La obra basa su visión del inframundo en leyendas recogidas en el Popol Vuh. El equivalente Maya del Libro de los Muertos de los Egipcios.

El inframundo es un lugar húmedo y obscuro de seres subnaturales, mitad humanos, mitad animales. Un lugar de vida y muerte que representa el paso bajo tierra para todos seres y todas las cosas antes de que puedan alcanzar la luz y florecer.

En las mentes de los Mayas, las dos dimensiones encima y debajo de la tierra existían simultáneamente con igual importancia en sus vidas. Una unidad entre la vida y la muerte, la luz y la obscuridad.

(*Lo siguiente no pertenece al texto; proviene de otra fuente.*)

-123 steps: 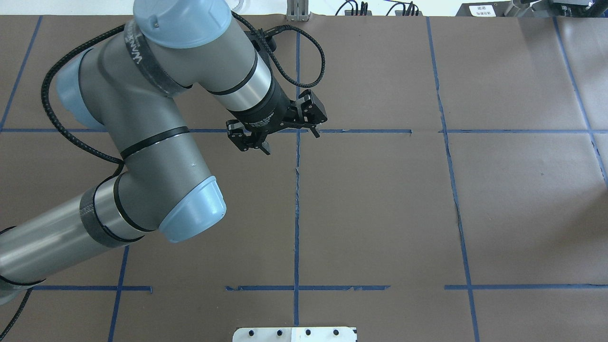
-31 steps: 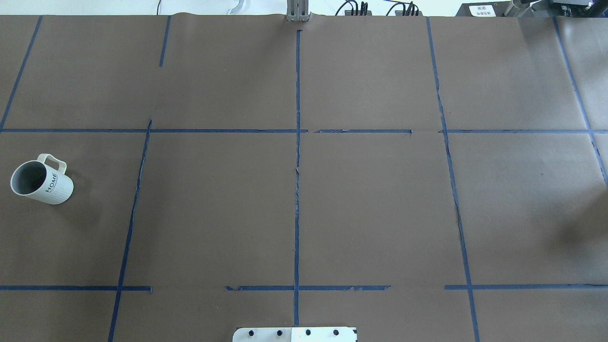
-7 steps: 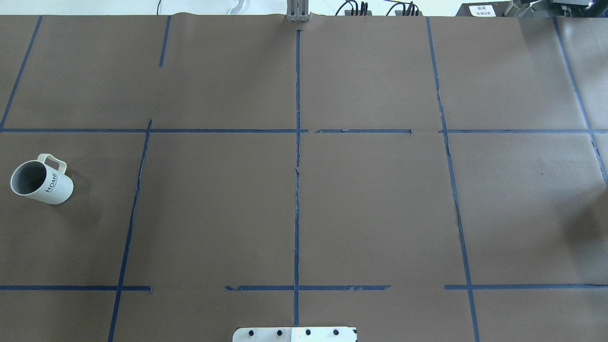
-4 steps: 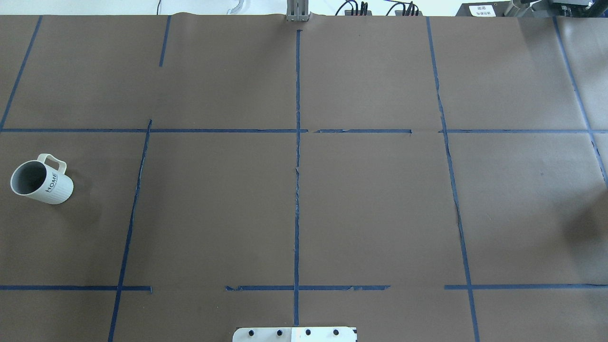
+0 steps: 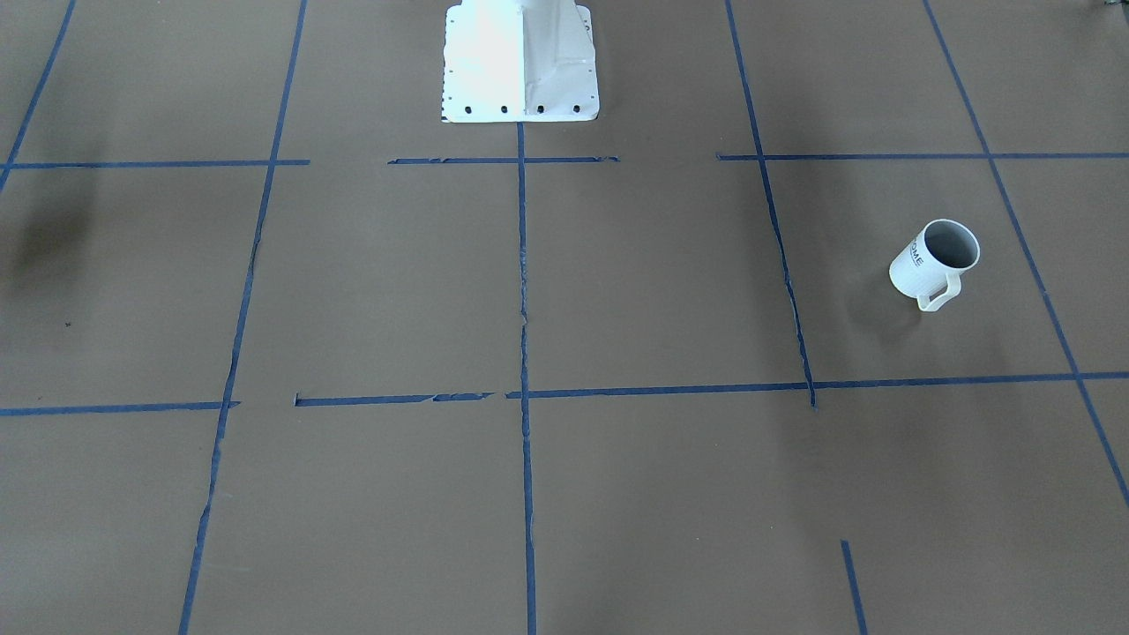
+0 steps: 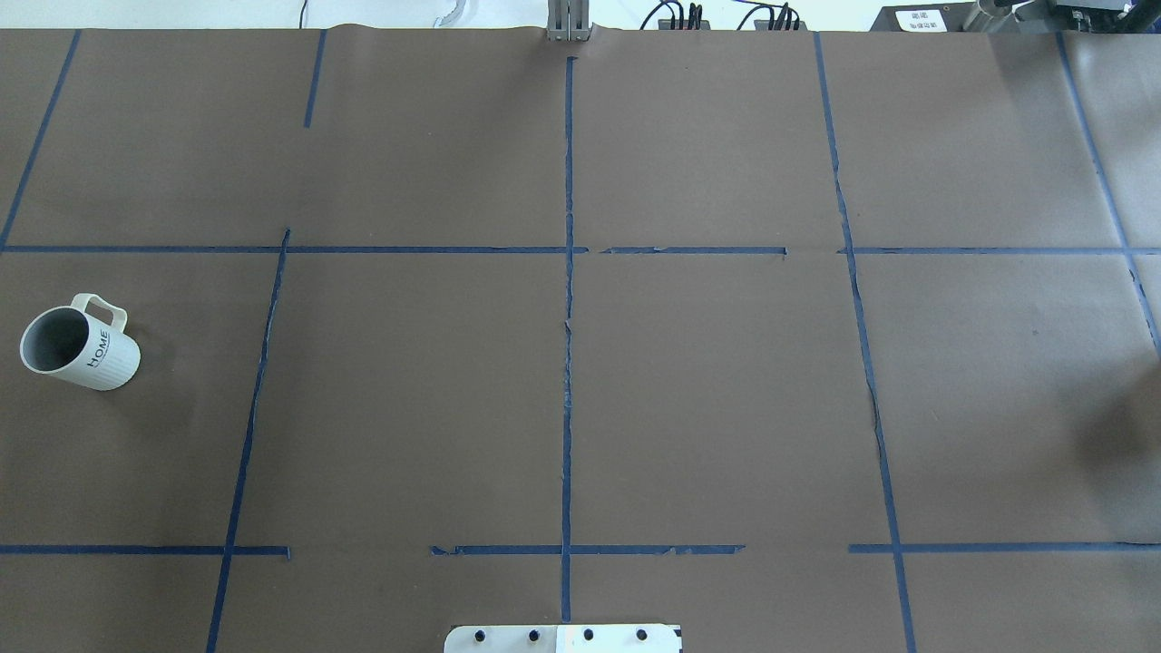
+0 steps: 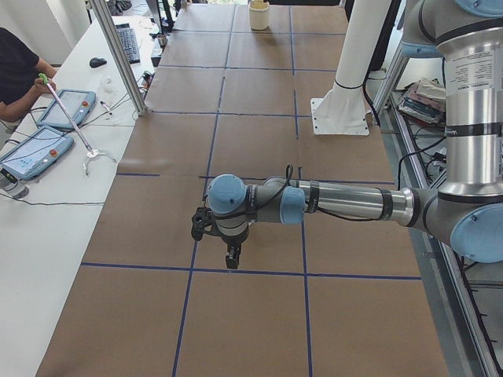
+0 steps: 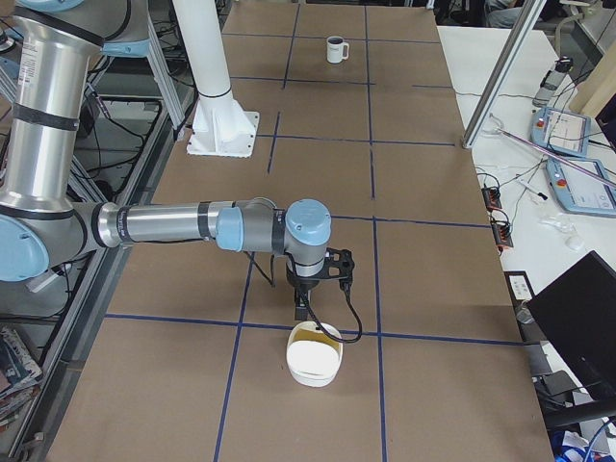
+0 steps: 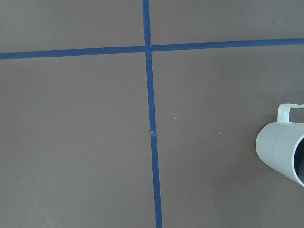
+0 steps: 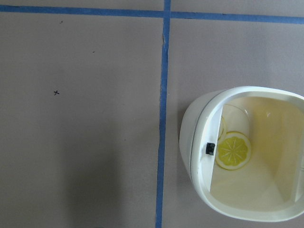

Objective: Left arm hands cup to right arm to dump lemon

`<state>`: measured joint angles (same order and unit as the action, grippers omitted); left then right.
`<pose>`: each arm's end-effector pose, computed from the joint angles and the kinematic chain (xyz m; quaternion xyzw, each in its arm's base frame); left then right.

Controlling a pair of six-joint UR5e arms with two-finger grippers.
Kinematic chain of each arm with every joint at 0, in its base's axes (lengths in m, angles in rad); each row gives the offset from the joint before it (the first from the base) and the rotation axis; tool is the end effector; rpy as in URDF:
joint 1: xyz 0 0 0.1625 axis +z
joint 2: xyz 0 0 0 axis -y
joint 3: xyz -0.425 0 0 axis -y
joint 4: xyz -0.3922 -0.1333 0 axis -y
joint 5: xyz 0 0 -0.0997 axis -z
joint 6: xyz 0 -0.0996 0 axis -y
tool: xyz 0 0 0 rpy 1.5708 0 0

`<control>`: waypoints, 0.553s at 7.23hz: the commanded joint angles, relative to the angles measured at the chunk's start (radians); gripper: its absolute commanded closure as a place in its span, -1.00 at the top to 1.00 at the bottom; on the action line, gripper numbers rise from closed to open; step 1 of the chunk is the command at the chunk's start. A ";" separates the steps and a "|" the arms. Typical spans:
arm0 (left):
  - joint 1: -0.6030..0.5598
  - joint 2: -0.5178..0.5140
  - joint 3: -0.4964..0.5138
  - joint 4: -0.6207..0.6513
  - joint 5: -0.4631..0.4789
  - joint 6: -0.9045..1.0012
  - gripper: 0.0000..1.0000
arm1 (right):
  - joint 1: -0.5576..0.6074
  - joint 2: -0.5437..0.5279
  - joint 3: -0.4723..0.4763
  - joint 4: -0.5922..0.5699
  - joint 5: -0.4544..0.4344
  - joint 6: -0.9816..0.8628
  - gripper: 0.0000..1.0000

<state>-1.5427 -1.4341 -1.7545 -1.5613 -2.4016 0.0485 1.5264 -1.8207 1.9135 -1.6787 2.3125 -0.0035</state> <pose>-0.0475 -0.4375 0.6285 0.0213 0.4033 0.0426 0.9138 0.0489 -0.3865 0.6129 -0.0144 -0.3622 -0.0196 0.9318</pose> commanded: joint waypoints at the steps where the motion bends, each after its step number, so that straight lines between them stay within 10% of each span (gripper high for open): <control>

El inframundo definido por el ciclo del grano de maíz: El maíz, la cosecha sagrada de los Mayas. Esta semilla habiendo sido colocada bajo tierra o en Xibalbá debe sobrevivir a las plagas de la tierra que son los insectos y animales.

En la obra representamos estas plagas con los dioses del inframundo: el ciempiés, la rata, el armadillo, el murciélago y el pájaro. (Estas referencias en la obra se tomaron de glifos encontrados en el sitio arqueológico de Toniná).